### Extracted data

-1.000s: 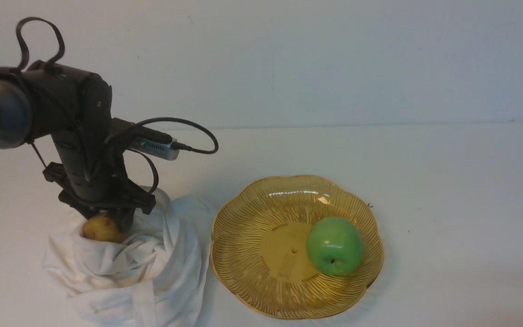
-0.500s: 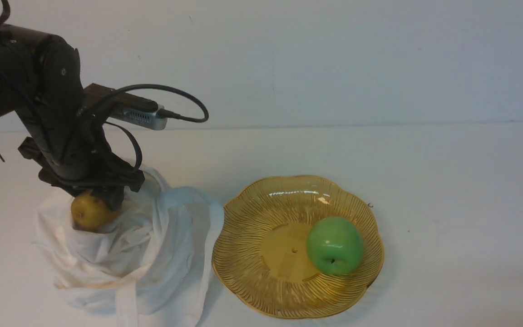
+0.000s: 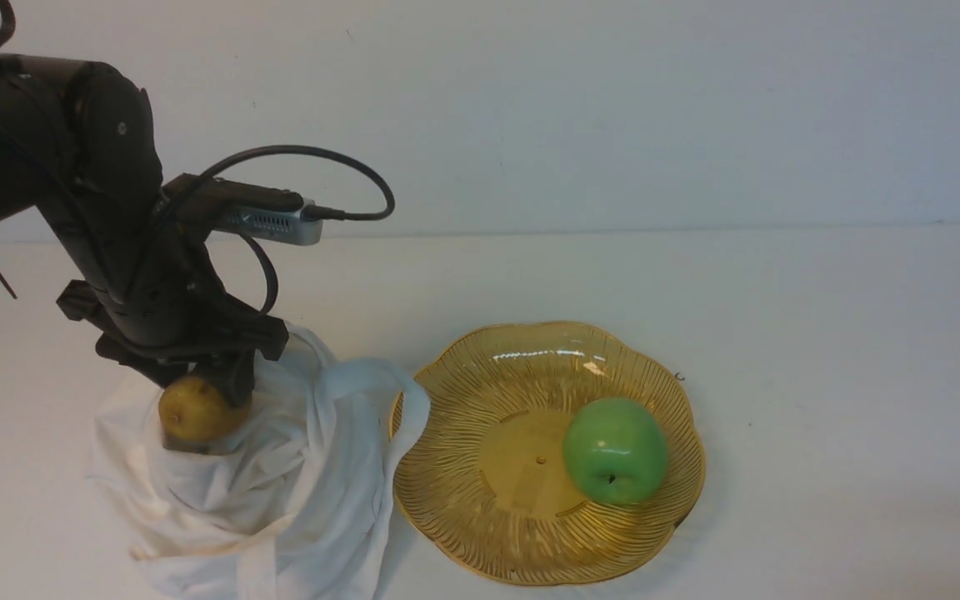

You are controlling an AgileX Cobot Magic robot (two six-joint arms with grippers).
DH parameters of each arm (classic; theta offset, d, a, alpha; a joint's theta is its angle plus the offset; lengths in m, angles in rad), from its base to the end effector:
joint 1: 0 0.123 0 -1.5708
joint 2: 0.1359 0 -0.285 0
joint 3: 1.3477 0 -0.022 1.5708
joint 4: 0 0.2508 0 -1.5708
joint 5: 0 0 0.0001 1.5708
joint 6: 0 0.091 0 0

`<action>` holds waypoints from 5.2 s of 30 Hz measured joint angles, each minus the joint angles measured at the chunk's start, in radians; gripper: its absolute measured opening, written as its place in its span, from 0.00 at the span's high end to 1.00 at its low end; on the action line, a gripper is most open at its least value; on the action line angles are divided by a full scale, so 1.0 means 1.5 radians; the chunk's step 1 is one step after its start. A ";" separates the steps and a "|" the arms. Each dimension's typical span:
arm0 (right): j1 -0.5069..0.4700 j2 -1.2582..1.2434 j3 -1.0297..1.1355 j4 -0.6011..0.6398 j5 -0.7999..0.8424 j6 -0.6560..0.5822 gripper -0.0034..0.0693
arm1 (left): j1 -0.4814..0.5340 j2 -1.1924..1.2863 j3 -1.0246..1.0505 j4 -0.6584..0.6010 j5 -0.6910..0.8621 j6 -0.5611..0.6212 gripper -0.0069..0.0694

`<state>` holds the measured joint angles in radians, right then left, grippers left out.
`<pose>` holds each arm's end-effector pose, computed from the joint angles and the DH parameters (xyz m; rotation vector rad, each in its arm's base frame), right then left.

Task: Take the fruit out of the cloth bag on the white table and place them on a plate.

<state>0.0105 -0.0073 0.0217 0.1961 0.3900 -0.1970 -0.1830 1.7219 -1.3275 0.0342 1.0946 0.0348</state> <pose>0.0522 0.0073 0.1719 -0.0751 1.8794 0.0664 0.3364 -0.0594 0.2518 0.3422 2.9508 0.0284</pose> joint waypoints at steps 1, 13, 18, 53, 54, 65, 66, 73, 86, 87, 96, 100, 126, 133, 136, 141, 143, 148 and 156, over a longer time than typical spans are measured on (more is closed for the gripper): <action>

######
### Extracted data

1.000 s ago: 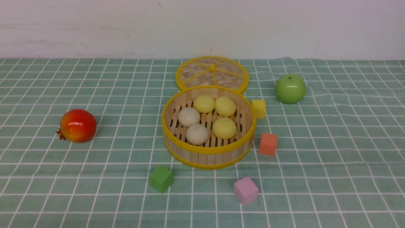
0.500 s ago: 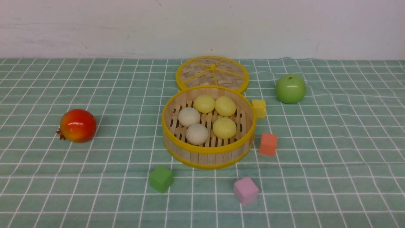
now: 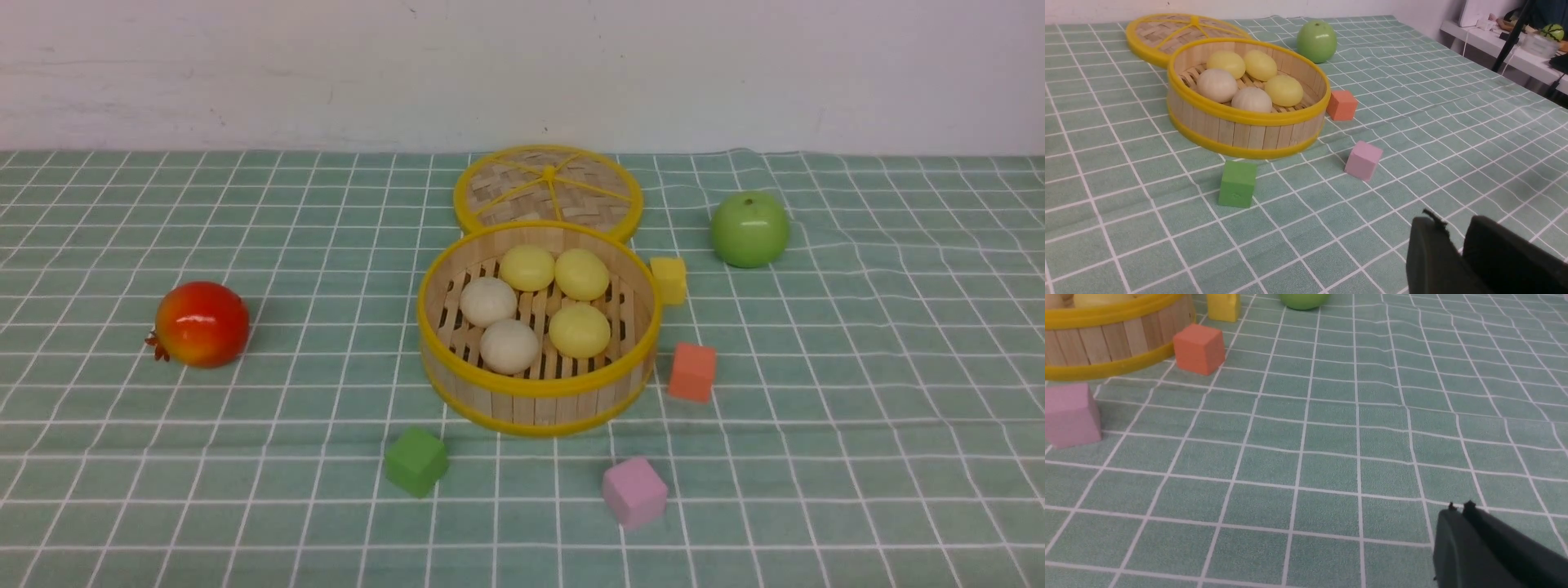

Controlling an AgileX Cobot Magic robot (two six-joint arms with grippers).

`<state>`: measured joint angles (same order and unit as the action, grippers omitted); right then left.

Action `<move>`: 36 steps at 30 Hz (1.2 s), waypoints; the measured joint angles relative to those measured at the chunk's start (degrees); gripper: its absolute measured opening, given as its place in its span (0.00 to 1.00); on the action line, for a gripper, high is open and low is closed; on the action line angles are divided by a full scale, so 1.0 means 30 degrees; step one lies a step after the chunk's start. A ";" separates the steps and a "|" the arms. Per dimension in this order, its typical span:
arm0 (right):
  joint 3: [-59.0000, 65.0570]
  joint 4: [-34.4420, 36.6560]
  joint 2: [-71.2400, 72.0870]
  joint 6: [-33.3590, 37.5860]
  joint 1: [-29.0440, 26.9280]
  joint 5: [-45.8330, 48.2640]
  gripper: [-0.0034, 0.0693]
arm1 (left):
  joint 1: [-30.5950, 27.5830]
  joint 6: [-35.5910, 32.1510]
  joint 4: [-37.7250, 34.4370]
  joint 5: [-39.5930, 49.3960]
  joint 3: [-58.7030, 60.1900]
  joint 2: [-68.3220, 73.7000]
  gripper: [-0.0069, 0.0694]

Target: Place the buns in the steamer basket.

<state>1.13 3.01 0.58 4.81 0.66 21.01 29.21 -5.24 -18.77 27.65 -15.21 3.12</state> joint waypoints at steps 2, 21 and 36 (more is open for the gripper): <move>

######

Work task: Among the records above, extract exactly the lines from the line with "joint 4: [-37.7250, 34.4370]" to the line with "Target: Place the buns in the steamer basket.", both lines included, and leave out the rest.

Exercise answer:
  joint 4: [-37.7250, 34.4370]
  joint 5: [-39.5930, 49.3960]
  joint 3: [-58.7030, 60.1900]
  joint 2: [-68.3220, 73.7000]
  gripper: [-0.0069, 0.0694]

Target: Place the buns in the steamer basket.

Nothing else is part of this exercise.